If you specified the use of a BTL component, you may have
forgotten a component (such as "self") in the list of
usable components.
--
--
It looks like MPI_INIT failed for some reason; your parallel process is
likely to abort.  There are many reasons that a parallel process can
fail during MPI_INIT; some of which are due to configuration or environment
problems.  This failure appears to be an internal failure; here's some
additional information (which may only be relevant to an Open MPI
developer):

  PML add procs failed
  --> Returned "Unreachable" (-12) instead of "Success" (0)
--
*** An error occurred in MPI_Init
*** before MPI was initialized
*** MPI_ERRORS_ARE_FATAL (goodbye)
--
Process 0.1.3 is unable to reach 0.1.0 for MPI communication.
If you specified the use of a BTL component, you may have
forgotten a component (such as "self") in the list of
usable components.
--
--
It looks like MPI_INIT failed for some reason; your parallel process is
likely to abort.  There are many reasons that a parallel process can
fail during MPI_INIT; some of which are due to configuration or environment
problems.  This failure appears to be an internal failure; here's some
additional information (which may only be relevant to an Open MPI
developer):

  PML add procs failed
  --> Returned "Unreachable" (-12) instead of "Success" (0)
--
*** An error occurred in MPI_Init
*** before MPI was initialized
*** MPI_ERRORS_ARE_FATAL (goodbye)
[domU-12-31-39-02-F5-13:03965] [0,0,0]-[0,1,0] mca_oob_tcp_msg_recv:
readv failed: Connection reset by peer (104)
[domU-12-31-39-02-F5-13:03965] [0,0,0]-[0,1,2] mca_oob_tcp_msg_recv:
readv failed: Connection reset by peer (104)
mpirun noticed that job rank 0 with PID 3653 on node
domU-12-31-39-00-B2-23 exited on signal 15 (Terminated).
1 additional process aborted (not shown)



AFAIK, the machines are able to communicate with each other on any port
you like, just not with MPI. Any idea what's wrong?




Re: [OMPI users] Communications problems w/OpenMPI

2008-12-18 Thread deadchic...@gmail.com

Jeroen Kleijer wrote:

The stable branch (1.2.x) works perfectly but _only_ when the
communication channel between machines are in the same subnet.
(ethernet)
Since you don't have that much control over which subnet your machines
get in, OpenMPI has a tendency to fail in Amazon's EC2.

However, if you're able to compile and use a version of the
development branch (1.3) you should be use compile and run the "hello
world" program without problems, regardless of the subnet they're in.


I was hoping to avoid something like that (I originally used apt-get to 
install OpenMPI) but I guess I have little choice.
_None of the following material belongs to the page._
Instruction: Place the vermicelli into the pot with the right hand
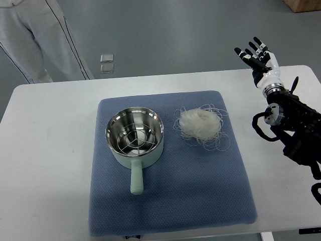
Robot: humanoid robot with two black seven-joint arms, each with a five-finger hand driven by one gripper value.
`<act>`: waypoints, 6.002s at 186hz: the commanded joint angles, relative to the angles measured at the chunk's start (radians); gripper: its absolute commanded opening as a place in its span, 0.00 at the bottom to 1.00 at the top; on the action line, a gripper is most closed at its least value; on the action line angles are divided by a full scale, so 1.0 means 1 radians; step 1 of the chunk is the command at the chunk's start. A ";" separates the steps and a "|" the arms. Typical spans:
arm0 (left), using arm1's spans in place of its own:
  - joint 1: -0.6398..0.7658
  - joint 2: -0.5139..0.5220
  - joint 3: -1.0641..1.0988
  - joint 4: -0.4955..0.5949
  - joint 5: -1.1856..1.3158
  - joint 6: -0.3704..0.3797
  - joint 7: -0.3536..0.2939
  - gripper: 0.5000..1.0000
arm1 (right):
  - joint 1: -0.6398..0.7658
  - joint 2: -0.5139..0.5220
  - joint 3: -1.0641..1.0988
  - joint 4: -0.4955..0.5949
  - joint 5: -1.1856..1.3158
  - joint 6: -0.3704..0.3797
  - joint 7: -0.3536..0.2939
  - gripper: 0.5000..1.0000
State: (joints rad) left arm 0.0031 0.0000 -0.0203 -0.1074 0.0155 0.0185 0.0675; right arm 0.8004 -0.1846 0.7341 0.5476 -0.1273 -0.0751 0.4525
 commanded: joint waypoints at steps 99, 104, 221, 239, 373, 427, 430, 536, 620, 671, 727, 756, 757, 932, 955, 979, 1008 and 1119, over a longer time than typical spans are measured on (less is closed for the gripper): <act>-0.008 0.000 0.000 0.000 0.000 0.000 0.000 1.00 | 0.005 -0.009 -0.002 0.000 -0.003 0.000 -0.002 0.81; -0.008 0.000 0.000 0.000 0.000 0.000 0.000 1.00 | 0.005 -0.009 -0.002 0.000 -0.003 0.000 -0.002 0.81; -0.008 0.000 0.000 0.000 0.000 0.000 0.000 1.00 | 0.026 -0.087 -0.074 0.095 -0.238 0.017 -0.011 0.81; -0.008 0.000 0.000 0.000 0.000 0.000 0.000 1.00 | 0.028 -0.104 -0.084 0.130 -0.380 0.020 -0.011 0.80; -0.008 0.000 -0.001 0.000 0.000 0.000 0.000 1.00 | 0.178 -0.299 -0.255 0.371 -1.282 0.334 0.012 0.80; -0.008 0.000 -0.001 0.000 0.000 0.000 -0.002 1.00 | 0.223 -0.348 -0.374 0.446 -1.410 0.367 0.035 0.80; -0.008 0.000 -0.001 0.000 0.000 0.000 0.000 1.00 | 0.221 -0.349 -0.381 0.451 -1.417 0.367 0.035 0.81; -0.008 0.000 -0.001 0.000 0.000 0.000 0.000 1.00 | 0.079 -0.331 -0.413 0.443 -1.473 0.290 0.032 0.80; -0.008 0.000 -0.001 0.000 0.000 0.000 0.000 1.00 | 0.048 -0.291 -0.413 0.396 -1.482 0.207 -0.025 0.80; -0.008 0.000 -0.001 0.000 0.000 0.000 0.000 1.00 | 0.046 -0.273 -0.412 0.390 -1.482 0.204 -0.066 0.62; -0.009 0.000 -0.001 0.000 0.000 0.000 0.000 1.00 | 0.049 -0.273 -0.412 0.390 -1.482 0.204 -0.067 0.22; -0.008 0.000 0.000 0.000 0.000 0.000 0.000 1.00 | 0.051 -0.273 -0.409 0.390 -1.479 0.204 -0.067 0.00; -0.008 0.000 0.000 0.000 0.000 0.000 0.000 1.00 | 0.051 -0.273 -0.409 0.390 -1.479 0.204 -0.067 0.00; -0.008 0.000 0.000 0.000 0.000 0.000 0.000 1.00 | 0.215 -0.276 -0.222 0.425 -1.385 0.210 -0.060 0.03; -0.008 0.000 0.000 0.000 0.000 0.000 0.000 1.00 | 0.252 -0.265 -0.222 0.454 -1.367 0.212 -0.057 0.05; -0.008 0.000 0.000 0.000 0.000 0.000 0.000 1.00 | 0.279 -0.245 -0.222 0.491 -1.365 0.222 -0.054 0.05; -0.008 0.000 0.000 0.000 0.000 0.000 0.000 1.00 | 0.290 -0.208 -0.222 0.548 -1.362 0.229 -0.052 0.06; -0.008 0.000 0.000 0.000 0.000 0.000 0.000 1.00 | 0.180 -0.036 -0.266 0.569 -1.376 0.230 -0.066 0.09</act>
State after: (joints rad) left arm -0.0046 0.0000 -0.0199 -0.1074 0.0153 0.0184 0.0675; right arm 1.0086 -0.2322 0.4833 1.1207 -1.5008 0.1582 0.3870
We'll see how that goes.


In any case, thank you for the response and solution.


Re: [OMPI users] Communications problems w/OpenMPI

2008-12-18 Thread deadchic...@gmail.com

Jeroen Kleijer wrote:

However, if you're able to compile and use a version of the
development branch (1.3) you should be use compile and run the "hello
world" program without problems, regardless of the subnet they're in.


I installed 1.3rc2 and that seems to have done the trick.

On a side note, I must say that it's great to see a compile run with 
very few, if any, warnings.